Pregnancy outcomes selected for analysis were pregnancy result (miscarriage, live birth, perinatal death), preterm labor, Caesarean section (C-section), and sexually transmitted infection (STI) during pregnancy. Selected neonatal outcomes were PTB (<37 weeks), LBW (<2,500 grams), VLBW (<1,500 grams), SGA, neonatal intensive care unit (NICU) admission, and >2 days of hospitalization. In order to conduct an intent-to-treat (ITT) analysis, which requires that outcomes be known for all subjects, multiple imputation (MI) was used to estimate missing data, including pregnancy and infant outcomes. Levels of missing data for each outcome ranged from 12% for pregnancy result to 17% for >2 days of hospitalization. MI was accomplished using IVEware imputation and variance estimation software [32]. Continuous variables, including gestational age at birth and birth weight, were imputed as categorical variables (prematurity and low birth weight, respectively).
Statistical analysis was performed using SAS version 9.1.3 (SAS Institute Inc., Cary, NC). Standard statistical methods were applied to each of five imputed data sets and the results were combined (using the MIANALYZE procedure) to produce parameter estimates that accounted for both between- and within-imputation variance. Women were analyzed according to their care group assignment at baseline, regardless of actual participation in the intervention.

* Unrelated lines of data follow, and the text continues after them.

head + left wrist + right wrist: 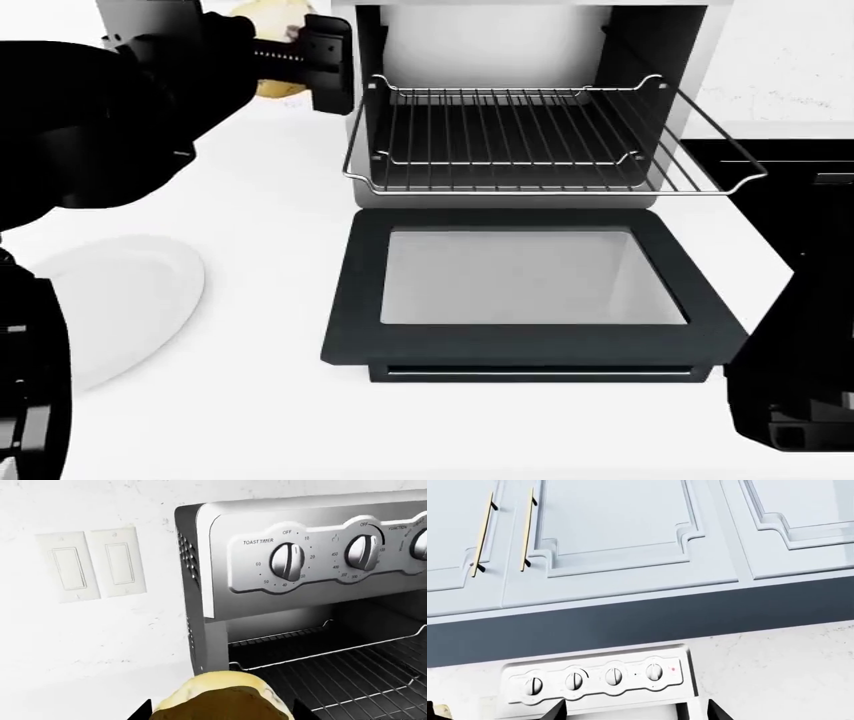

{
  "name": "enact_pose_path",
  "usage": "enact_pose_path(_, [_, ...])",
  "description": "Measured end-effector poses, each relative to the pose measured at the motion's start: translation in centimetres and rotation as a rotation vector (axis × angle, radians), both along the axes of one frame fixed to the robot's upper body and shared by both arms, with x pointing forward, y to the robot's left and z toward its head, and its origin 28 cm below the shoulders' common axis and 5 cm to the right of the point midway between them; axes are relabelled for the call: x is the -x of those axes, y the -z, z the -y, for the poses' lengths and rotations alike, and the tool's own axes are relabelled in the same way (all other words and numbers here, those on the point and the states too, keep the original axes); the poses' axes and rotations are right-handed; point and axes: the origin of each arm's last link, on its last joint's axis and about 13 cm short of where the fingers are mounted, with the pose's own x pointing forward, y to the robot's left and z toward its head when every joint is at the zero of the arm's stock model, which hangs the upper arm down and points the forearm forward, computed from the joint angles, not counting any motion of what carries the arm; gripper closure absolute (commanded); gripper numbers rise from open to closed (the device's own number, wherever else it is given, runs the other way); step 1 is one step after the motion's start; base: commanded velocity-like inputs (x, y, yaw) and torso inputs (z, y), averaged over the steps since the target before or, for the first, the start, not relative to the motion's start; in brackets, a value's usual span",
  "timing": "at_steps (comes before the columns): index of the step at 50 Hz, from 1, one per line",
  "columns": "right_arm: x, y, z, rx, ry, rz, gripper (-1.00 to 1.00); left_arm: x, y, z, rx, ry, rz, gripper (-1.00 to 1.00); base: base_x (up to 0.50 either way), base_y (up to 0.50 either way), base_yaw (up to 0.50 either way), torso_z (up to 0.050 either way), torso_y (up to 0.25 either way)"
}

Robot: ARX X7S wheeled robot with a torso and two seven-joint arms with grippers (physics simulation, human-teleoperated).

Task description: Place the scone on the top rack of the toaster oven.

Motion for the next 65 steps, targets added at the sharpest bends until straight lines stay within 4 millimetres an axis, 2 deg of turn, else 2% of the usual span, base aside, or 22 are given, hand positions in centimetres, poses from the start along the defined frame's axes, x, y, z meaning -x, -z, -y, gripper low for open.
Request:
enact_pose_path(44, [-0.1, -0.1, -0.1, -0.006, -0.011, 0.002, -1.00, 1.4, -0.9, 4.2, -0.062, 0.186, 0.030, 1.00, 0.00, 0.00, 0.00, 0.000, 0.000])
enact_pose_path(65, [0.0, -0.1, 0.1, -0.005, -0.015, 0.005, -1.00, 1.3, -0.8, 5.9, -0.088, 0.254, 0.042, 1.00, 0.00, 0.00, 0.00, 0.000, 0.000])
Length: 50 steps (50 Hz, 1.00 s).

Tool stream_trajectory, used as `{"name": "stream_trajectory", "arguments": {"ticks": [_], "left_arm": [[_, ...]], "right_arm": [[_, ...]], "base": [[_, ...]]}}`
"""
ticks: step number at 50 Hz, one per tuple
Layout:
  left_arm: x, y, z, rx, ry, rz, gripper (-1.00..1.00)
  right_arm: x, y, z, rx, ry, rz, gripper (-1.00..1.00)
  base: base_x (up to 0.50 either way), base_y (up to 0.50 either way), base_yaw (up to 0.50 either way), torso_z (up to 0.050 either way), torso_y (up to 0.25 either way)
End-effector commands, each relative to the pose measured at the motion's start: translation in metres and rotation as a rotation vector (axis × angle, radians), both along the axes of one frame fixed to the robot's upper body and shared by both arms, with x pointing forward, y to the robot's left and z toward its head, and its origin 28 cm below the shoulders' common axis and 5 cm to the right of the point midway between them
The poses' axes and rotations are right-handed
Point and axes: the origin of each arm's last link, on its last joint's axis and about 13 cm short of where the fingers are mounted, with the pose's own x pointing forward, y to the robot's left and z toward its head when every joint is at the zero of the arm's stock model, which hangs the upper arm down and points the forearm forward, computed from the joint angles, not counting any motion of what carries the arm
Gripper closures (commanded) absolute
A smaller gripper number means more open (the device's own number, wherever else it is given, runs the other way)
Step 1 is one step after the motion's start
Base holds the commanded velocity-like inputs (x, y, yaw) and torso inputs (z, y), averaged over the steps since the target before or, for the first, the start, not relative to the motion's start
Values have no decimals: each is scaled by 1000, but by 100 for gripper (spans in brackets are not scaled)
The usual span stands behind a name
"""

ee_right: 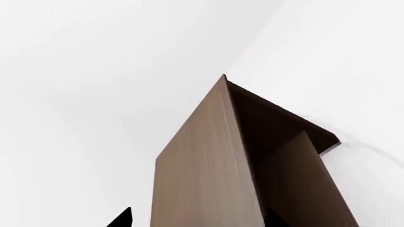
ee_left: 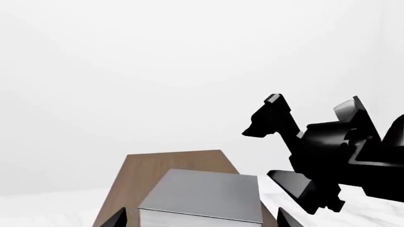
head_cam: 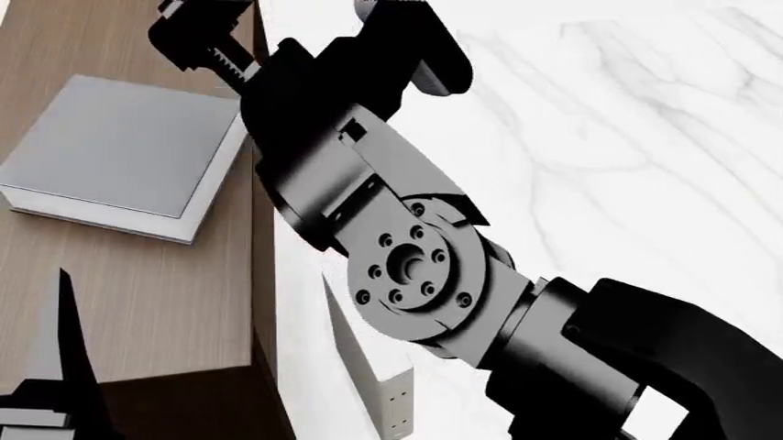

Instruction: Pick up the book in the middle and place it on the cabinet shelf.

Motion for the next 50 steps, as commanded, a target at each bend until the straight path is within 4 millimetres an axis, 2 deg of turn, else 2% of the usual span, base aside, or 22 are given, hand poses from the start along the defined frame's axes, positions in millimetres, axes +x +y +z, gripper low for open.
{"name": "stream_trajectory", "arguments": {"ticks": [1,7,10,13,15,20,26,33,35,38,39,46,50], "left_arm": [[-1,0,0,-1,-1,2,-100],[-1,1,0,-2,-1,3,-100],[-1,0,1,-14,-1,-10,-100],[-1,-1,3,-15,-6,-11,-100],[-2,-2,5,-17,-10,-17,-100],[-6,0,10,-16,-25,-13,-100],[-6,4,22,-19,-81,2,-100],[12,6,79,29,-240,13,-100],[25,7,105,52,-309,29,-100],[36,7,129,45,-377,21,-100],[47,7,146,58,-391,35,-100],[80,2,197,108,-447,47,-100],[100,-1,217,154,-465,64,-100]], "right_arm": [[0,-22,8,20,-27,-53,-100],[-2,-36,8,35,-38,-93,-100],[-4,-49,7,-6,-96,-153,-100],[-9,-59,11,34,-114,-211,-100],[-20,-68,17,2,-215,-276,-100],[-39,-79,26,-35,-318,-319,-100],[-50,-92,30,-149,-430,-467,-100],[-67,-103,55,-325,-614,-576,-100],[-73,-107,69,-380,-689,-609,-100],[-77,-112,81,-411,-721,-632,-100],[-77,-116,90,-441,-749,-639,-100],[-79,-126,114,-512,-804,-690,-100],[-78,-125,124,-554,-838,-717,-100]], "base": [[0,0,0,0,0],[0,0,0,0,0],[0,0,0,0,0],[0,0,0,0,0],[0,0,0,0,0],[0,0,0,0,0],[0,0,0,0,0],[0,0,0,1,0],[0,0,0,0,0],[0,0,0,0,3],[0,0,0,0,0],[0,0,0,0,0],[0,0,0,0,0]]}}
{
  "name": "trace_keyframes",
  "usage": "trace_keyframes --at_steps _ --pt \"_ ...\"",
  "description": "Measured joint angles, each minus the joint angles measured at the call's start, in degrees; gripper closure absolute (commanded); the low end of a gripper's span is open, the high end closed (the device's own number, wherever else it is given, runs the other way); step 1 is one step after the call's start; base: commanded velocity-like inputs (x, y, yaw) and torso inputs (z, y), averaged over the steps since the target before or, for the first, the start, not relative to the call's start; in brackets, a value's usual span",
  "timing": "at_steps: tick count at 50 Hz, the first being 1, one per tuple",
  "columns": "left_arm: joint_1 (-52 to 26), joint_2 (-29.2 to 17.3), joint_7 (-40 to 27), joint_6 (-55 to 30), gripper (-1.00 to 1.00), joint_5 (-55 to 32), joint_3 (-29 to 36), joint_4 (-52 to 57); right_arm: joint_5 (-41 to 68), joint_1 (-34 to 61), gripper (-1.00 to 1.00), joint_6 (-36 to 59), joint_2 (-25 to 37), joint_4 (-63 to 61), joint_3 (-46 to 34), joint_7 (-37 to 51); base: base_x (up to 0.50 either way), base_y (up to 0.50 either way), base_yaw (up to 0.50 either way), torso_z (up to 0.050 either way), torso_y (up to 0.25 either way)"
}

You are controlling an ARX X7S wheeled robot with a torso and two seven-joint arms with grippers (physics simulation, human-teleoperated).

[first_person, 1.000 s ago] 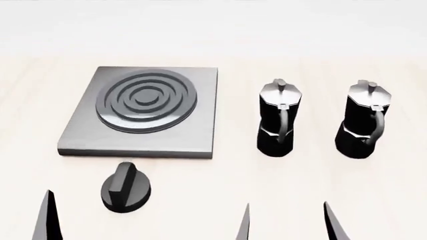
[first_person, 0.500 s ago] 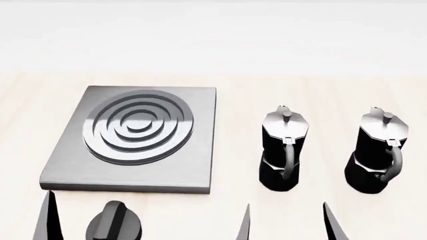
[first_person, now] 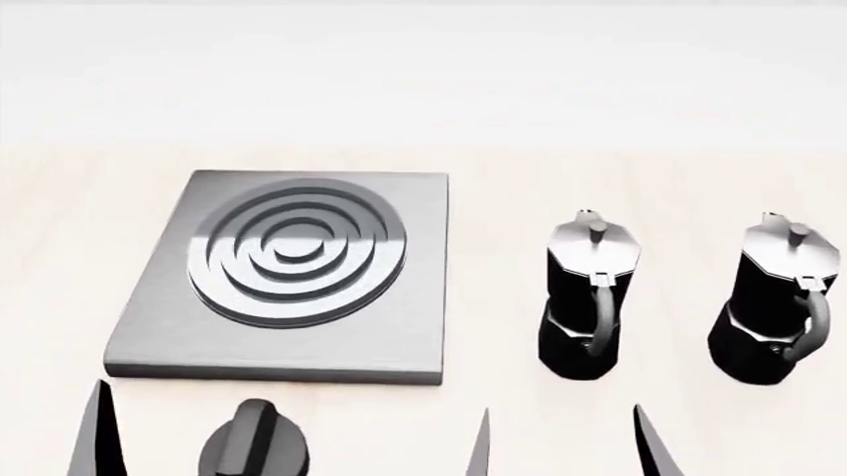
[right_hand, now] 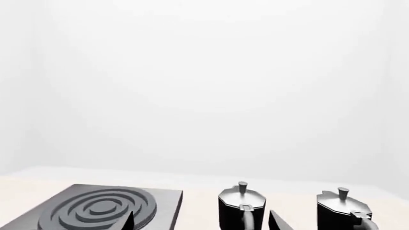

Bivariate analyses of the associations between assignment to IG or UCG, and demographic characteristics, reproductive and medical history variables, and pregnancy and neonatal outcomes were conducted. SAS's GLM and GENMOD procedures were used for continuous and categorical variables, respectively.
Logistic regression models were created to predict pregnancy and neonatal outcomes based on smoking, ETSE, depression and IPV at baseline. Other known demographic and medical risk factors considered as possible covariates were: maternal age, education, marital status, employment status, Medicaid enrollment and WIC, drug and alcohol use at baseline, previous PTB, previous miscarriage/stillbirth, previous live birth, gestational age at baseline, early prenatal care initiation, diabetes, and hypertension. Backward selection of demographic and medical control variables was conducted to create parsimonious models that excluded covariates not significantly associated with the outcomes. The four behavioral risk factors and demographic and medical predictors that were significant at the p<0.05 level were retained in the final models. The LOGISTIC procedure in SAS was used.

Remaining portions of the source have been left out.